Shirley who was in her 70’s when she enrolled in our outpatient hospice services with terminal cancer. Shirley married at age fifteen and admitted, “I got pregnant and then I got married, but I think you’re supposed to do it the other way around.” Shirley reminisced about how she and her deceased husband, during their younger years, loved to dance; “My husband had to have a few beers before he would dance, but I didn’t need anything. I just loved to dance. I really think I could have become a professional dancer. But my husband had a heart attack and he had to stop drinking, so we stopped dancing too. The kids were older too, so they didn’t need us as much anymore. So we just started watching TV and going out to eat. I really didn’t enjoy it though. I was bored. We just couldn’t think of anything else that we wanted to do. It became a routine and we just started to mold.” Shirley looked me squarely in the eyes and said, “Loren, promise me that whatever you do, don’t ever let yourself start to mold”.
Shirley and I talked about the stages of life, how each stage presents us with corresponding challenges.
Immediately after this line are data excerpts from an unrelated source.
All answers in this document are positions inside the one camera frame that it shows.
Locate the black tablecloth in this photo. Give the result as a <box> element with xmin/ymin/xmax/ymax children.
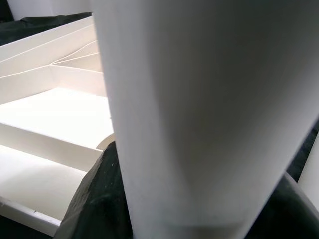
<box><xmin>0</xmin><ymin>11</ymin><xmax>319</xmax><ymax>190</ymax></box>

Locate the white plastic table top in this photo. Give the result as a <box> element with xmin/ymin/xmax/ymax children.
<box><xmin>0</xmin><ymin>14</ymin><xmax>118</xmax><ymax>237</ymax></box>

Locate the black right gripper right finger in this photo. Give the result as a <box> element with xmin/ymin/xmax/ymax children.
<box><xmin>238</xmin><ymin>172</ymin><xmax>319</xmax><ymax>239</ymax></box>

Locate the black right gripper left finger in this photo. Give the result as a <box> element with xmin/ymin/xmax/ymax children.
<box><xmin>58</xmin><ymin>139</ymin><xmax>133</xmax><ymax>239</ymax></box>

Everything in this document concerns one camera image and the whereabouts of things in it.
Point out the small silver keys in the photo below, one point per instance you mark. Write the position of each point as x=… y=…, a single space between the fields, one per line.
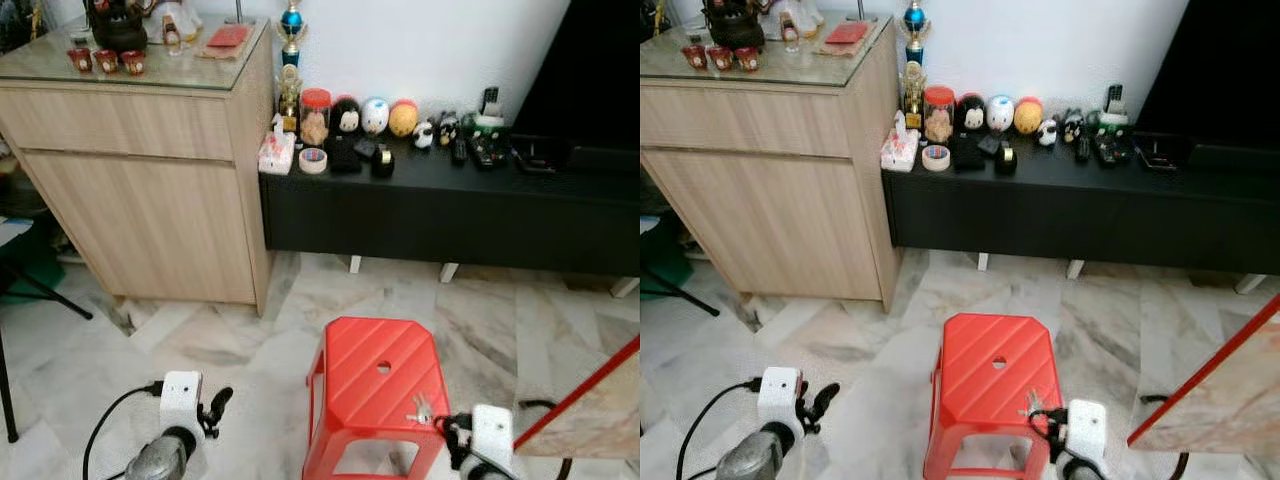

We talked about how, with the passing of each stage, we are perennially presented with the question, “What else can I do?” We are faced with the challenge of grieving the loss of what used to be, reconstructing our lives and reinvesting ourselves. And when we do, we continue to live. Shirley, with a quivering voice suggested, “This might be my last stage; and I won’t be moving on to another one. I’m stuck in this stage and I can’t get out of it. I want to go back to another stage when I could dance.”
Many of us when faced with life’s transitions fall into depression or despair. John Bunyan wrote a wonderful allegory titled “Pilgrims Progress”. He wrote about how “Christian” along his pilgrimage to the “Celestial City” fell into the “Pit of Despond” (despair). Then a fellow pilgrim named “Helper” came along and asked, “What are you doing out there?” Christian replied, “I fell in! ” Helper asked, ” Why didn’t you use the steps…some good and substantial steps have been placed in this slough (stagnant swamp) by order of the Lord of Salvation, but at times this marsh spews out a lot of filth, and in times of changing weather the steps are hardly seen… Nevertheless the steps are there.”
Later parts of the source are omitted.